The Greek coast guard joined the net frequency and gave me instructions to sail around the end of Karpathos, a course I knew would be directly into the wind. I had no intention of beating-to-weather to get to a port more convenient for them. I stood firm. They relented and I met them at Kassos.
Finally rendezvousing with the coast guard cutter outside the Kassos harbor, they sent a physician on board who confirmed Terry’s death. Upon tying up to the dock, they removed his body to Karpathos.
Hearing my radio transmissions all during the day, and keeping me company as well, were my friends (fellow sailors), Denis and Mary, and Bob and Susan. Bob and Susan had put their boat in a marina, and caught the next flight to meet me. I cannot tell you the relief I had seeing the both of them bounding down the ramp with their duffle bags over their shoulders.
As a final note, the sense of community is hard to relate in words when it comes to fellow seafarers. Later, at Terry’s funeral on the island of Rhodes, there were more than a dozen fellow cruisers in attendance. Apart from learning as much as you can to complement your experiences while sailing at home or abroad, the one thing I would encourage is to consider acquiring a defibrillator for those who may be voyaging with someone with a heart problem.

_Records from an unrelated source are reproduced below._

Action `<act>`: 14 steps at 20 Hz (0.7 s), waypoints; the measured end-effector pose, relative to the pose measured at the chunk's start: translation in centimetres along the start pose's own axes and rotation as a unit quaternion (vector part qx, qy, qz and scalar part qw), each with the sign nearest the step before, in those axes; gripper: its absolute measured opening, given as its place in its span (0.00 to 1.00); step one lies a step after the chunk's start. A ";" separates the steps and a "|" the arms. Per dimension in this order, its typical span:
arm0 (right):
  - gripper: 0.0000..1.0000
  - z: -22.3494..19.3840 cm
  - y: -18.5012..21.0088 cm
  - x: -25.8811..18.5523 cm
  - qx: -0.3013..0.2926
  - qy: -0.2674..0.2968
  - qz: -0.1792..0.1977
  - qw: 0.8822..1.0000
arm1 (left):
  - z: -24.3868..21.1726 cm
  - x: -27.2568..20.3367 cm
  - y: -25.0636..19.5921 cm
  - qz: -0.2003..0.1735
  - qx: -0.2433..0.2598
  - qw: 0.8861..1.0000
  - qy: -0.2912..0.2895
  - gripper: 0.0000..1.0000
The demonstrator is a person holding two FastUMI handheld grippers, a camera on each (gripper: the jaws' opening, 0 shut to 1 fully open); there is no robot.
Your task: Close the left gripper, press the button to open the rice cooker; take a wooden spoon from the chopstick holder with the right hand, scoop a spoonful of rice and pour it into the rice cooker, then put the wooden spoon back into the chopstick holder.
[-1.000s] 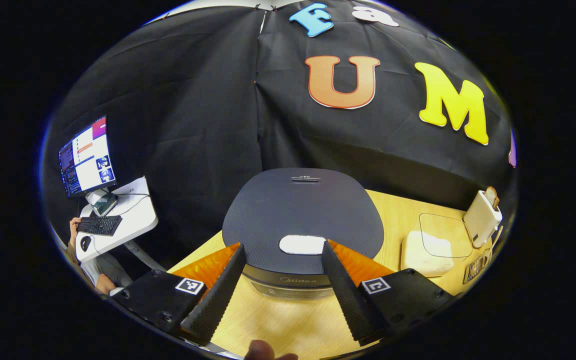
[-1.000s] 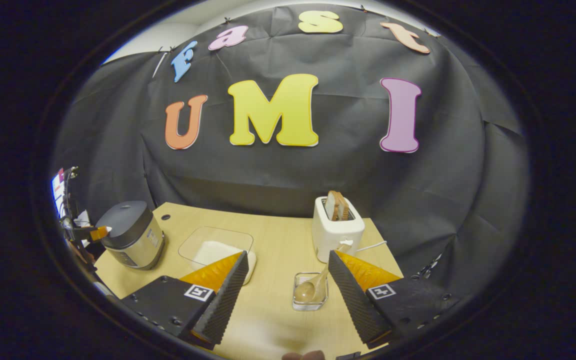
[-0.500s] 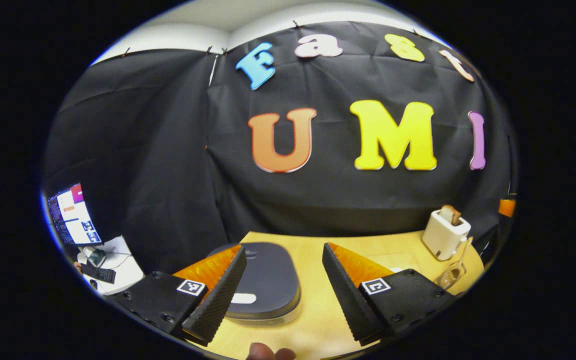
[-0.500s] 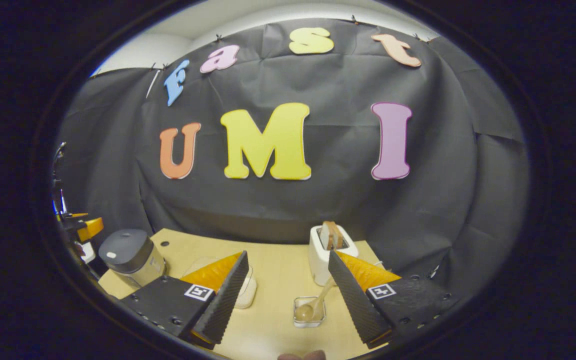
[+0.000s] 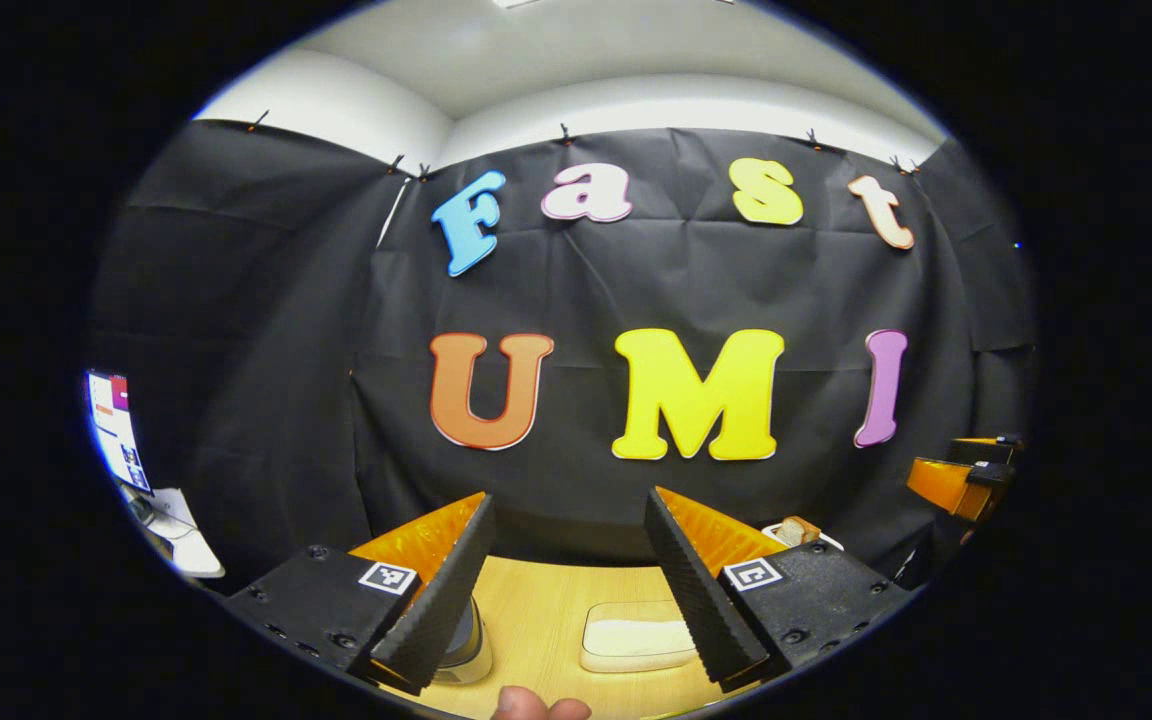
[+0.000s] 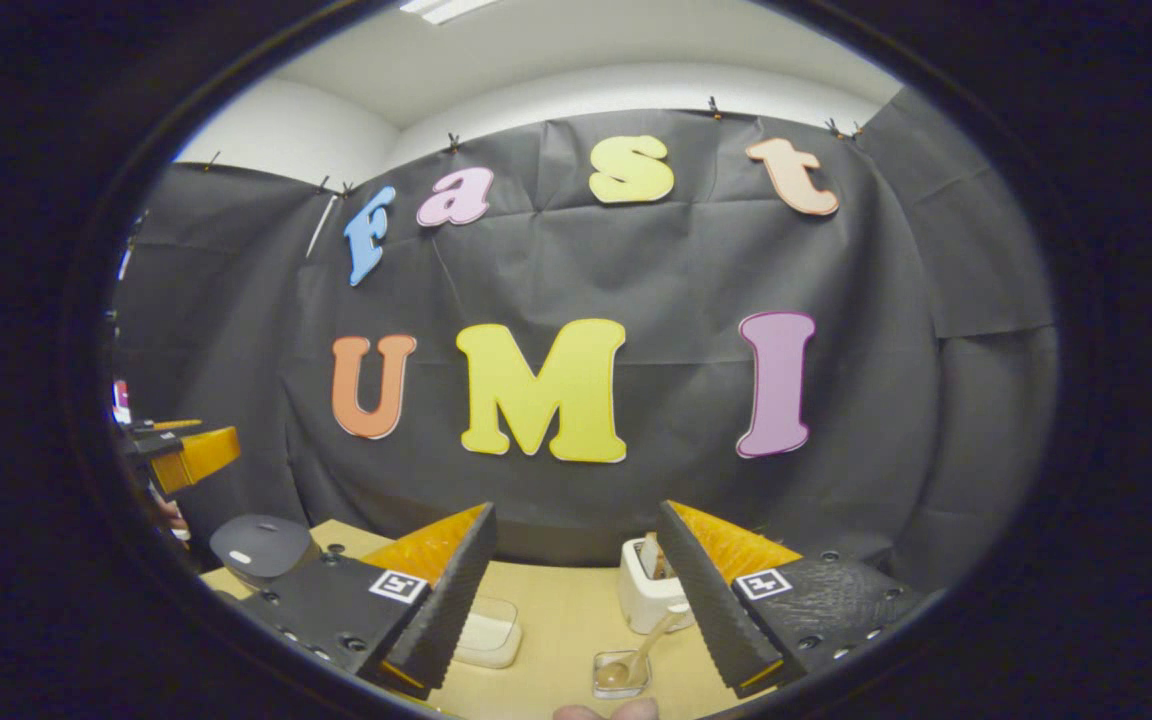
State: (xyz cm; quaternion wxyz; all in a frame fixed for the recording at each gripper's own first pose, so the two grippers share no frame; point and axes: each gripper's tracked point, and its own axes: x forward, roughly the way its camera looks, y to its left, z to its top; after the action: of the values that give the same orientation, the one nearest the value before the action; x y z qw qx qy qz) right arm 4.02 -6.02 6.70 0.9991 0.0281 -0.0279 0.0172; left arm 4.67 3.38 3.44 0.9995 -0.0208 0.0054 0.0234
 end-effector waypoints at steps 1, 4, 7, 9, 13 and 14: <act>0.96 -0.8 0.2 -0.5 -0.003 0.003 0.000 1.000 | 0.0 -0.5 0.2 0.004 0.017 1.000 -0.004 0.91; 0.93 -1.0 2.0 -1.8 0.005 -0.003 0.011 1.000 | -1.2 -1.7 -1.2 -0.001 0.003 1.000 0.006 0.95; 0.95 -1.2 2.5 -2.4 -0.008 -0.011 0.010 1.000 | -1.9 -2.2 -3.2 -0.015 -0.001 1.000 0.014 0.91; 0.96 -1.3 3.0 -2.7 -0.008 -0.011 0.013 1.000 | -1.9 -2.4 -4.0 -0.026 -0.002 1.000 0.016 0.95; 0.96 -1.4 2.7 -2.9 0.010 -0.009 0.005 1.000 | -2.0 -2.7 -4.2 -0.030 -0.011 0.999 0.019 0.95; 0.96 -1.6 2.7 -2.9 0.013 -0.007 0.004 1.000 | -1.9 -2.6 -4.2 -0.029 -0.011 0.999 0.018 0.96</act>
State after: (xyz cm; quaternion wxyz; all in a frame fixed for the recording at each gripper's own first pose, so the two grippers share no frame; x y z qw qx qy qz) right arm 1.16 -3.37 5.10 0.9983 0.0409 -0.0349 0.0212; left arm 2.28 -1.03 1.74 0.9992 -0.0325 0.0226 -0.0056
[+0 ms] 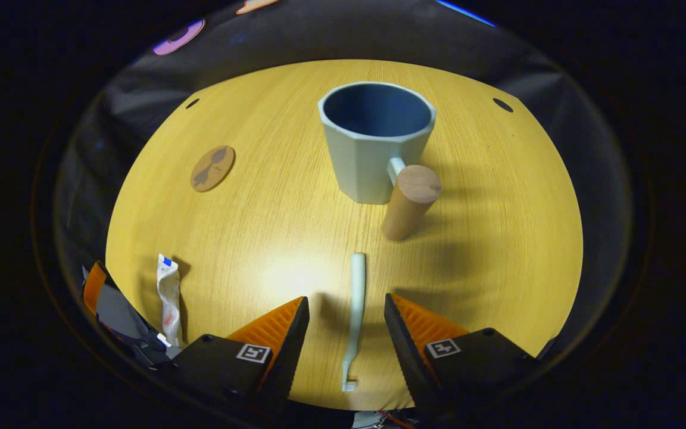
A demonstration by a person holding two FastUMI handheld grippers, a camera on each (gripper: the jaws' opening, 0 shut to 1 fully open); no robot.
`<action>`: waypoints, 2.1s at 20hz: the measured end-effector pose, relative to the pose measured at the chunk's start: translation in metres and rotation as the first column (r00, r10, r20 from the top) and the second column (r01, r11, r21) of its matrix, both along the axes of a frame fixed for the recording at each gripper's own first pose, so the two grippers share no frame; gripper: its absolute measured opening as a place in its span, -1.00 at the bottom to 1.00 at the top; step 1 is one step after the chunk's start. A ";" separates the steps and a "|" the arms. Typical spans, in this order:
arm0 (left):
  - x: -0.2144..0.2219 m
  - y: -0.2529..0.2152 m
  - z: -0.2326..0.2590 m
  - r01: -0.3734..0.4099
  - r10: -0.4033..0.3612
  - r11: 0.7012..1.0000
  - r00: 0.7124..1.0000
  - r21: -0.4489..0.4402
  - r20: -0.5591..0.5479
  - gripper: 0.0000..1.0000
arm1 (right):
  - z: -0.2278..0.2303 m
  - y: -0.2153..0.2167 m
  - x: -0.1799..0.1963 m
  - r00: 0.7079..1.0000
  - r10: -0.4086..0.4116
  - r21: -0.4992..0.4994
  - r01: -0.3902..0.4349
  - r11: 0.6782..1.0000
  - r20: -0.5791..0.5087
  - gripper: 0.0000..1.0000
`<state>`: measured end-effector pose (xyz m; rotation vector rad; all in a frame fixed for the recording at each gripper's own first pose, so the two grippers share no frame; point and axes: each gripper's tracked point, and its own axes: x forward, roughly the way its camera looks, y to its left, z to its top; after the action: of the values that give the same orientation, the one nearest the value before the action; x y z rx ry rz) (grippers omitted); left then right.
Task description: Put the toothbrush and toothpaste on the desktop into the cup, then pick up the cup and place it on the coaster on the desktop.
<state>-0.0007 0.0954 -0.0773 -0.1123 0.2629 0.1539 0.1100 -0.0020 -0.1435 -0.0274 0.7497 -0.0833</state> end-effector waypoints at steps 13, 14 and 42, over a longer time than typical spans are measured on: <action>0.035 -0.045 -0.008 0.074 -0.074 0.997 0.997 -0.003 -0.031 0.92 | -0.008 -0.017 0.009 0.994 0.015 -0.077 -0.024 0.997 -0.110 -0.29; 0.036 -0.048 -0.010 0.082 -0.082 0.997 0.996 -0.001 -0.038 0.91 | -0.008 -0.016 0.009 0.994 0.015 -0.076 -0.024 0.997 -0.112 -0.51; 0.066 -0.082 -0.098 0.057 -0.052 0.998 0.829 -0.008 -0.557 0.10 | -0.011 -0.016 0.007 0.996 0.047 -0.056 -0.052 0.997 -0.078 -0.83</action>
<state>0.0657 0.0134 -0.1754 -0.0475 0.8537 0.1278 0.1172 -0.0179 -0.1543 -0.1047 0.8230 -0.0567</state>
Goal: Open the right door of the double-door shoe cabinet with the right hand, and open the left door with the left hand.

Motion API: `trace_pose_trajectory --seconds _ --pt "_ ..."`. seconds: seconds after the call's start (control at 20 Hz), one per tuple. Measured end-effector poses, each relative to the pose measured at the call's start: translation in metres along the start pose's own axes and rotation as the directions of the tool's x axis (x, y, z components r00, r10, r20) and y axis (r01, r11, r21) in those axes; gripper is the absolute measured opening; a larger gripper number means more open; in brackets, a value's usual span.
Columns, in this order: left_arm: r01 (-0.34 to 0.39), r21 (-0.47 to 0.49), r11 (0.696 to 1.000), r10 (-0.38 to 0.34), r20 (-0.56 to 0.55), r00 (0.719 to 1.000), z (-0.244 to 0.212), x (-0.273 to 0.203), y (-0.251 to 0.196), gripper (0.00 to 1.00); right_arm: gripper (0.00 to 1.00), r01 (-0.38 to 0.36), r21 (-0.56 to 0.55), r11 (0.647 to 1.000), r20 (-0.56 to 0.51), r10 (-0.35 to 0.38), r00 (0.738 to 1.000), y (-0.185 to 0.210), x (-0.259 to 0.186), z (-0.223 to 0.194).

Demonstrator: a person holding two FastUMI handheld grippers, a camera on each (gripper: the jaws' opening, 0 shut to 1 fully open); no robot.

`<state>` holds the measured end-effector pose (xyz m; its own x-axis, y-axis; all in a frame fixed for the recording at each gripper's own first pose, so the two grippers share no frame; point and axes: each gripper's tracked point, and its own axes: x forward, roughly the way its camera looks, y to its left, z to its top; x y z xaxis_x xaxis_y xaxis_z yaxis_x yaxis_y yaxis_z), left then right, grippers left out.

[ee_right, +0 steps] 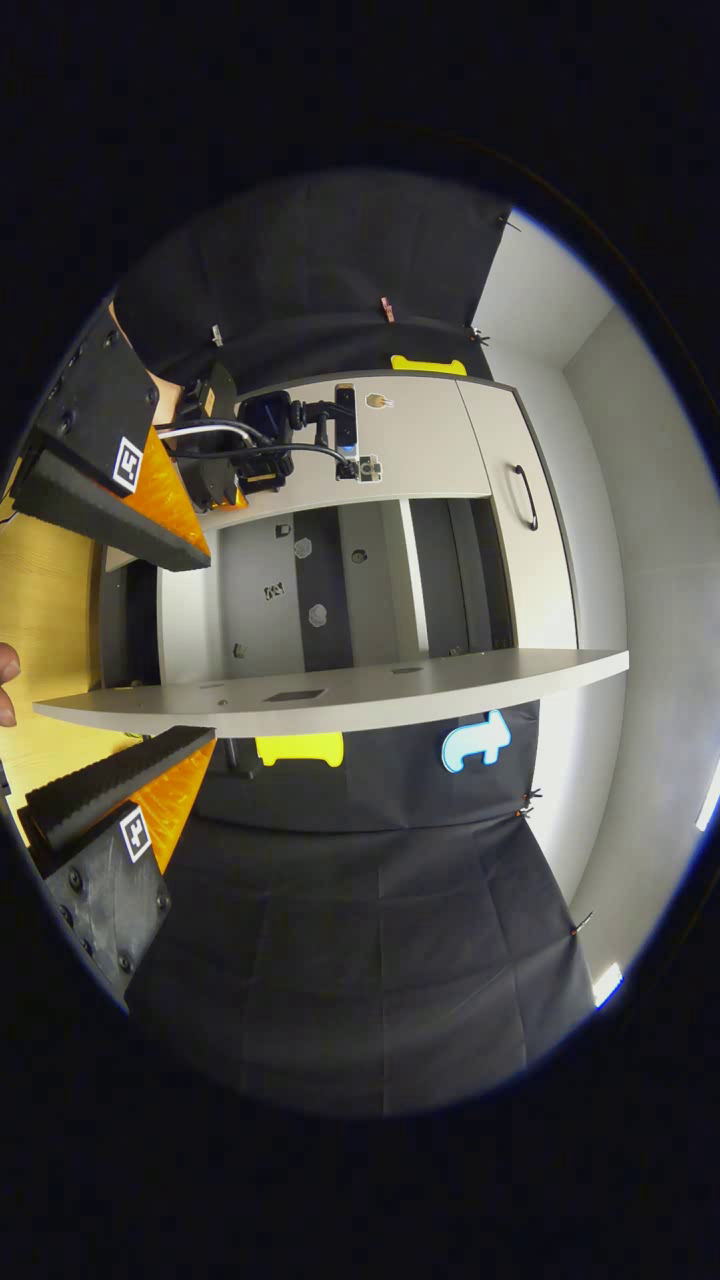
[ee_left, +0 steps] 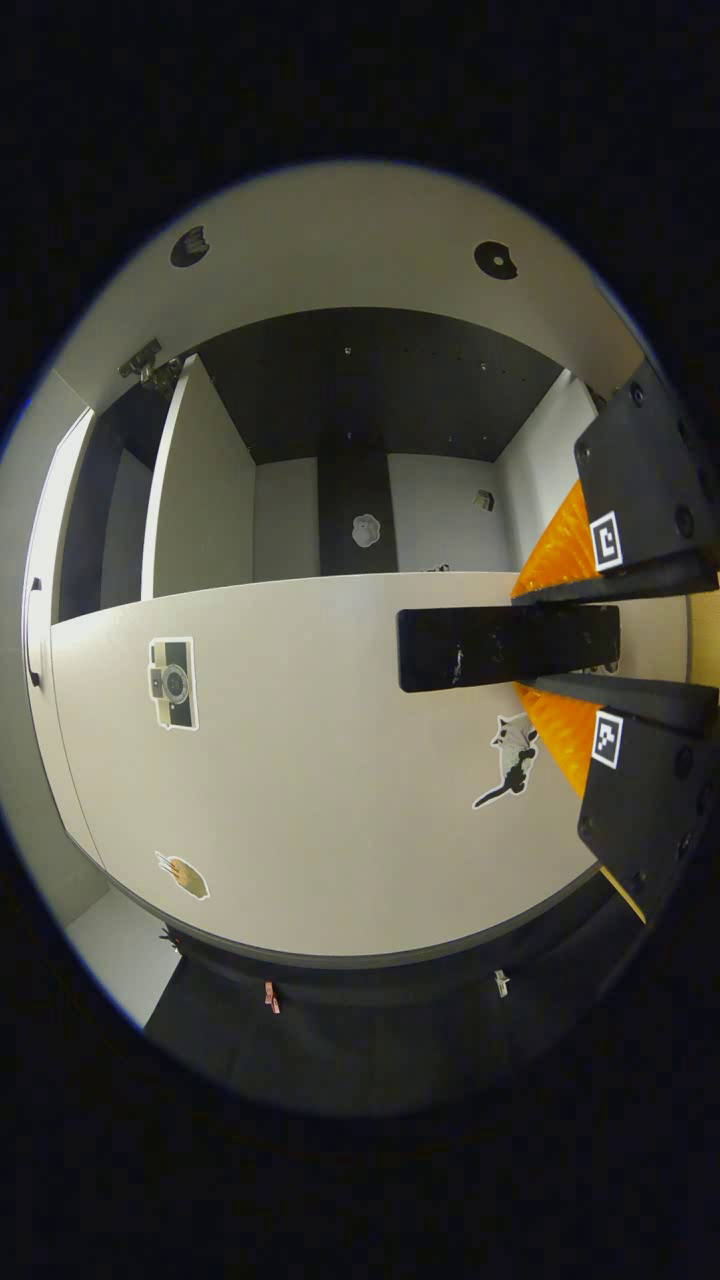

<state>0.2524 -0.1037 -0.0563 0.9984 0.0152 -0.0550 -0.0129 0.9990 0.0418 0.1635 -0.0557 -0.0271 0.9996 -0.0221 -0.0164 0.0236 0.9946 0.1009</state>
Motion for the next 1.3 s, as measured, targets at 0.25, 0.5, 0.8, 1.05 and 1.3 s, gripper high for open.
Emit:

I don’t know why it has taken me this long to tell this story, but a close friend sent me an e-mail that pushed me over the edge, she said, “We never know those things of which we are capable until we are faced with things beyond our wildest imaginings. I think you should tell your story!”
Women or folks in general, I implore you to take responsibility for your knowledge and seamanship. Take action, attend a safe boating course, go to a sailing center and learn the basics. At the very least know how to turn your radios on and hail a mayday. Because, you never know when all things will go wrong and you are suddenly alone.
—Weldon S. Riker is a freelance writer who lives aboard his 31-foot Allmand Sloop at the Baltimore Marine Center in Maryland.